Disclosed is a ram extruder. The disclosed ram extruder comprises: a head shoe coupled to a lower end of a ram head and supporting the ram head; and an upper shoe coupled to a lower end of a ram bar extended in the longitudinal direction of a carbonizing chamber at the rear of the ram head and supporting the ram bar. The head shoe and the upper shoe have tapered rear parts to move backwards by dividing raw materials stacked on the bottom of the carbonizing chamber to both sides. Accordingly, occurrence of dropped coke can be prevented.

Description

Extruder ram {PUSHER CAR RAM}

The present invention relates to an extruder ram, and more particularly, to an extruder ram capable of preventing the generation of a drop coke by allowing a raw material such as a coke and a carbon deposited on the bottom of a carbonization chamber to be left inside a carbonization chamber without being scraped will be.

The coke used as the main fuel for the steelmaking process in the blast furnace is made of coal, especially coking coal such as coking coal, in a lump form, and is usually manufactured in a coke oven.

Generally, the coke oven has a plurality of carbonization chambers, and after charging coal into the carbonization chamber using the charging car, Or more for about 26 hours to produce coke.

1, the coke (C) which has been subjected to the carburizing operation is opened by opening the outlet 11 of the carburizing chamber 10 and opening the ram 30 provided in the extruder 20 (Not shown) through a coke guide of a transfer car (not shown) and then transferred to the fire extinguisher and extinguished.

An inlet 12 is formed at one side of the carbonization chamber 10 and an outlet 11 is formed at the other side of the carbonization chamber 10. The ram 30 provided in the extruder 20 is connected to the carbonization chamber 10 by opening the outlet 11, And the coke is extruded.

The ram head 31 which is the head part of the ram 30 has a shape conforming to the area of the inlet 12 of the carbonization chamber 10 so as to be able to push out the coke C, A driving means for horizontally moving the ram head 31 from the inlet 12 to the outlet 11 is provided.

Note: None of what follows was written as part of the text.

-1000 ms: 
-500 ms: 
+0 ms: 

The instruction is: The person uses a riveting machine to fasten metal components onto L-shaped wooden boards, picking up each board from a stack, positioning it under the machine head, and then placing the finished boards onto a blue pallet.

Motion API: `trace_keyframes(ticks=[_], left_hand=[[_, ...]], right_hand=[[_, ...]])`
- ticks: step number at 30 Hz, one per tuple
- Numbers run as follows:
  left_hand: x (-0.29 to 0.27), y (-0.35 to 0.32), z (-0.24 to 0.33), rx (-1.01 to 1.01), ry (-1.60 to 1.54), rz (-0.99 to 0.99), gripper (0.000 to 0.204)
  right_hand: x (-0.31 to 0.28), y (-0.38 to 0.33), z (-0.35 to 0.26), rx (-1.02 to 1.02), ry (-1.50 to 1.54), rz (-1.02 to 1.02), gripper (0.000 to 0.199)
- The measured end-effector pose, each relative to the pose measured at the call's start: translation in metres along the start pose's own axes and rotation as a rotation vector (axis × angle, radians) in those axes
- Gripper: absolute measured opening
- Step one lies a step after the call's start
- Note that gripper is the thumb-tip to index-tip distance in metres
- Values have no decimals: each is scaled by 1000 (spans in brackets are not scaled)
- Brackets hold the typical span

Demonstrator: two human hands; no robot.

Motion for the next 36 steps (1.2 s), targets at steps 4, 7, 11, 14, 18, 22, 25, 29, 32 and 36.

The ram head 31 and the driving means are connected to the ram bar 32. A head shoe 40 which is in contact with the inner bottom surface of the carbonization chamber 10 is rotatably installed on the bottom surface of the ram head 31, The upper shoe (50) is rotatably installed at the lower end of the bar (32).

The coke extrusion process using the conventional coke extrusion apparatus having such a configuration is as follows.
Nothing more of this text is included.